Judge calls prisoner's claim on lack of Rx 'serious matter'

A federal judge Thursday sternly admonished Arkansas Department of Correction staff and employees of the prison's contract medical provider, saying an inmate's claim that he hasn't been receiving proper medical care to prevent his transplanted kidney from failing "is an extremely serious matter."

"I'm awfully concerned," U.S. District Judge Billy Roy Wilson said at the end of a 31/2-hour hearing, directing his remarks at prison employees as well as nurses employed by Correct Care Solutions of Tennessee.

Wilson said he couldn't issue a preliminary injunction, as requested, to force the defendants to properly administer the anti-rejection medication because Varner Unit inmate Alexander Gilliana, 22, testified that since he filed a lawsuit May 19, he has been receiving the medicine on a more timely basis.

Wilson said that alleviated the issue of "irreparable harm" that must be shown to obtain a preliminary injunction, but, "I have serious doubts he was getting it sometimes," regardless of who was to blame -- staff, nurses or Gilliana himself, who said he feared that filing a formal grievance would take too long to resolve, so instead he called his grandfather, who in turn called the prison and demanded that Gilliana receive the life-saving medication.

Wilson refused to dismiss the lawsuit, as attorneys for the prison and the contract medical provider requested, and said he will schedule a hearing on the merits of the case.

The lawsuit, filed on Gilliana's behalf by Little Rock attorney John Wesley Hall, seeks a permanent injunction requiring the prison and contract nurses to administer the medicine according to the requirements of Gilliana's doctors, as well as compensatory and punitive damages, and attorneys' fees.

Gilliana of Hot Springs was sent to prison in January after being convicted in Garland County Circuit Court of possession of a firearm on school property and is eligible for release in September. He lost both kidneys to disease when he was 6 years old and was on dialysis for six years until he had a kidney transplant at Arkansas Children's Hospital in 2005, at age 12. In the 10 years since, he said, he has taken his anti-rejection medicine twice a day, in 12-hour intervals, missing "maybe one or two doses" until being locked up.

The prisoner, who is small in stature, testified that he is supposed to take other medicine as well, for a total of about 12 pills a day. He said he provided his complete medical history at the prison's diagnostic unit, through which all prisoners are first processed, and health care workers "said that they would order" the medication.

But he initially went without it for seven days as he was shifted among the prison's Malvern and Varner units, he said.
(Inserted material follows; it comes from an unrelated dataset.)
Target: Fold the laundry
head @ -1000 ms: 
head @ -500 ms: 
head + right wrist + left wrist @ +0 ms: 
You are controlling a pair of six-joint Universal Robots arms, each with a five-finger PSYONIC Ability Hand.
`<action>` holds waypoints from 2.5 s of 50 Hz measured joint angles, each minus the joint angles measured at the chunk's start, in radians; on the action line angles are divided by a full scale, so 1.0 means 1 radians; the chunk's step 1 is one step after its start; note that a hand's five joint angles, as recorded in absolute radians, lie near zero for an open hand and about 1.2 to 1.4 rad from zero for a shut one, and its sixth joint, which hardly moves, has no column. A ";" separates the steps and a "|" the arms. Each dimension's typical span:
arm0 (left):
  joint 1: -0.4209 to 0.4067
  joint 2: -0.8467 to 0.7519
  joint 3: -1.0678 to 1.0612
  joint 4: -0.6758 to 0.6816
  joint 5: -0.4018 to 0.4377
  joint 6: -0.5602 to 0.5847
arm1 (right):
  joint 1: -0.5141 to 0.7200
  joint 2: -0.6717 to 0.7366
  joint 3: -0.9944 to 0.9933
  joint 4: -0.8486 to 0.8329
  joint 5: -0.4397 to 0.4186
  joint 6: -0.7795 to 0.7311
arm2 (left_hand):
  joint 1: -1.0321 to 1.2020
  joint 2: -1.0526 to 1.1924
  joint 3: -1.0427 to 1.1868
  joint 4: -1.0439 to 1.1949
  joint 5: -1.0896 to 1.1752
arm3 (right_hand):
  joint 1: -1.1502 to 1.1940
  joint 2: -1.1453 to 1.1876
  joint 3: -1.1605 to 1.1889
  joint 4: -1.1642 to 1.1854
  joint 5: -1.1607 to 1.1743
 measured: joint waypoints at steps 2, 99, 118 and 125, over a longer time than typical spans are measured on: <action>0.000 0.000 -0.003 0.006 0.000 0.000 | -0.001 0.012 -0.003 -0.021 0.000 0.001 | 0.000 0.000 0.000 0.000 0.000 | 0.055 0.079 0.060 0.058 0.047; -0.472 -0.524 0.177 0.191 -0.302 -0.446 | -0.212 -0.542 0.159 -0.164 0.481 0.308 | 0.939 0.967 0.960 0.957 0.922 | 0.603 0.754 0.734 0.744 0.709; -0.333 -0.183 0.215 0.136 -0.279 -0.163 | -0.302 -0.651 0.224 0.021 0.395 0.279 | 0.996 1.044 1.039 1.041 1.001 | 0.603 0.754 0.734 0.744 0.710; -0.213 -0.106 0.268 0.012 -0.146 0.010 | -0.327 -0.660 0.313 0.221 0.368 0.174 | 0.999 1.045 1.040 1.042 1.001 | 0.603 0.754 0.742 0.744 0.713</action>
Then, after spending April in the Garland County jail because of an issue with his court case, he returned to the Varner Unit, where he said a nurse initially couldn't find the pills that the jail had sent with him.

Gilliana testified that he then had trouble getting the correct dosage of his medications, or sometimes getting the drugs at all, and that he wasn't allowed to take the medication except during specified "pill calls," which guards didn't always announce so that prisoners in the barracks could hear them. He said he had a hard time coordinating his need to take his medicine every 12 hours with the four designated "pill calls" throughout the day, and that a guard once pulled him out of a "pill call" line because it wasn't his designated time, then when he became frustrated, told him to "drop dead."
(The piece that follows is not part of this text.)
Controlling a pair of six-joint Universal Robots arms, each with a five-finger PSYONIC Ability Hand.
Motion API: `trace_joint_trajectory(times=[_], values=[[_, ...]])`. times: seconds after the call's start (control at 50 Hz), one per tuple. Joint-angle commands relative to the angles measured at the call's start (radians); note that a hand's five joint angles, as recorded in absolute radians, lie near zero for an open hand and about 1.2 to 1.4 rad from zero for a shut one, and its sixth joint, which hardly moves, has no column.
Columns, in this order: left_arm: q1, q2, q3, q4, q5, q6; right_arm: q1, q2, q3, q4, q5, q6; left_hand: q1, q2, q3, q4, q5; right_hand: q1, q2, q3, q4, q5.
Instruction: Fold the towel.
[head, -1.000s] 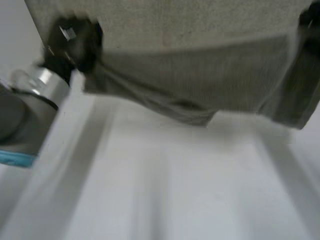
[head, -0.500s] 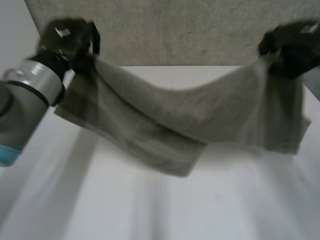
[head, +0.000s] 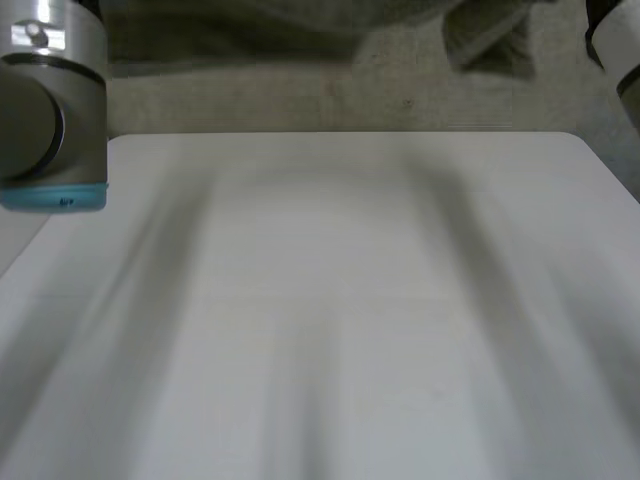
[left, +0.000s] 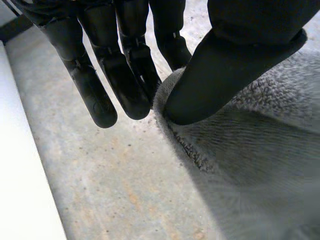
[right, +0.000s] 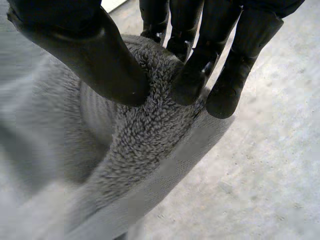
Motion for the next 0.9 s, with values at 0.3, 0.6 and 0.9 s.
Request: trace_joint_trajectory(times=[0.3, 0.6, 0.9], values=[[-0.002, -0.068, -0.597, -0.046, 0.133, -0.007, -0.002, 0.384, 0.158, 0.484, -0.098, -0.449, 0.233, 0.179, 0.180, 0.178, 0.204, 0.083, 0.080, 0.058, 0.062, 0.060], [-0.005, -0.041, -0.611, -0.055, 0.131, -0.011, -0.016, 0.315, 0.277, 0.432, -0.031, -0.443, 0.233, 0.179, 0.180, 0.178, 0.204, -0.538, -0.542, -0.563, -0.559, -0.561], [0.001, -0.011, -0.637, -0.055, 0.131, -0.013, -0.017, 0.100, 0.497, 0.206, -0.029, -0.319, 0.233, 0.179, 0.180, 0.178, 0.204, -0.506, -0.509, -0.531, -0.527, -0.529]])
He said he ended up receiving the medicine "maybe half the time," and was also denied blood draws that his doctors said were needed to regularly monitor his blood levels.

Gilliana acknowledged, under cross-examination by attorney Michelle Banks Odum of White Hall, who represents Correct Care, that he didn't fully understand the grievance process, and may not have actually filed what he thought was a grievance. He also indicated he wasn't aware of some other procedures that inmates are supposed to follow to talk with nurses or report problems, despite receiving an inmate handbook upon his arrival.
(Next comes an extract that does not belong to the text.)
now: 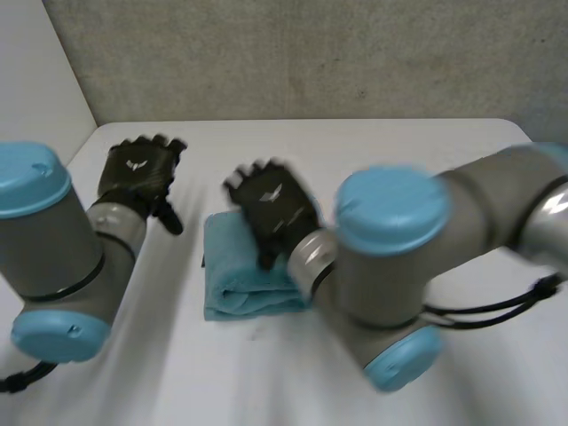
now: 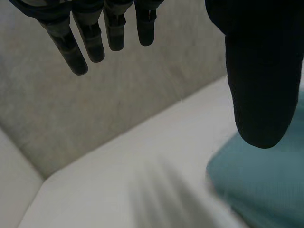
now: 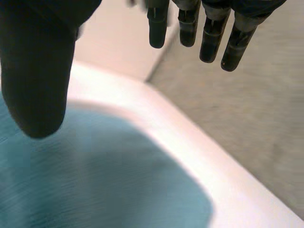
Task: Fold the laundry
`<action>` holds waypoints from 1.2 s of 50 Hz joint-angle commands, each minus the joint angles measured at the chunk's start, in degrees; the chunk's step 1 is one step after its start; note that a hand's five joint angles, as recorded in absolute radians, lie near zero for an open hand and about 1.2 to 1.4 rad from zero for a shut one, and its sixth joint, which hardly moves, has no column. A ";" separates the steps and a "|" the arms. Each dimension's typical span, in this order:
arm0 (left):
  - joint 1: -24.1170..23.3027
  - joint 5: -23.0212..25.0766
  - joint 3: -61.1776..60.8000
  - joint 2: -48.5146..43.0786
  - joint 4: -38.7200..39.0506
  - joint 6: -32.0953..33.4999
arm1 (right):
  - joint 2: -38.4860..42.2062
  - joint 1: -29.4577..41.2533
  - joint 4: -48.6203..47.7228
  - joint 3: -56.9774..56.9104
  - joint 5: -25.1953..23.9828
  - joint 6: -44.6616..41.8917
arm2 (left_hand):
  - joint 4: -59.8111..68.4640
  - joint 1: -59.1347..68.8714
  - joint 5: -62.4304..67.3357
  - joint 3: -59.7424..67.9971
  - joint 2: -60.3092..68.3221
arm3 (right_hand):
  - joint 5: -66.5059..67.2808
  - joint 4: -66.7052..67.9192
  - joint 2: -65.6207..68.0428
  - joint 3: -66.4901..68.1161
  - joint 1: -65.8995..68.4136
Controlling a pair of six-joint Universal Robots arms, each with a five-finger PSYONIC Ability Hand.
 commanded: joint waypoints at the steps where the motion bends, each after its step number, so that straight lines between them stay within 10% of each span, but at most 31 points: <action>1: -5.76 3.66 7.57 -5.40 -3.63 -8.77 | -5.78 -7.35 0.19 2.90 -0.58 17.18 | -1.82 -1.27 -2.76 -2.47 -1.77 | -4.04 -3.48 -2.96 -2.74 -2.12; 25: -5.51 -1.78 7.14 -12.72 -14.28 -10.19 | 14.17 -13.85 18.65 -11.43 -8.05 20.44 | -1.82 -1.27 -2.76 -2.47 -1.77 | -4.04 -3.48 -2.96 -2.74 -2.12; 36: -5.86 2.68 13.45 -0.25 -20.41 -10.10 | -5.17 -16.40 17.33 -10.64 -5.76 20.44 | -1.82 -1.27 -2.76 -2.47 -1.77 | -4.04 -3.48 -2.96 -2.74 -2.12; 43: -1.21 7.89 20.23 7.59 -28.17 -10.37 | -21.49 -21.93 12.41 -4.68 3.90 14.57 | -1.82 -1.27 -2.76 -2.47 -1.77 | -4.04 -3.48 -2.96 -2.74 -2.12; 60: 5.65 10.79 19.97 17.17 -33.53 -10.54 | -26.87 -27.30 17.68 2.54 4.43 5.49 | -1.82 -1.27 -2.76 -2.47 -1.77 | -4.04 -3.48 -2.96 -2.74 -2.12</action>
Odum asked "how medical management will know" about problems if he doesn't tell them through the proper channels, to which he replied, "I don't know."

Billy W. Inman, deputy warden at Varner, testified that whenever Gilliana's grandfather called, he passed on the man's concerns to Amanda King, a nurse in charge of the unit's infirmary, but he said he doesn't supervise King and couldn't direct her to do anything.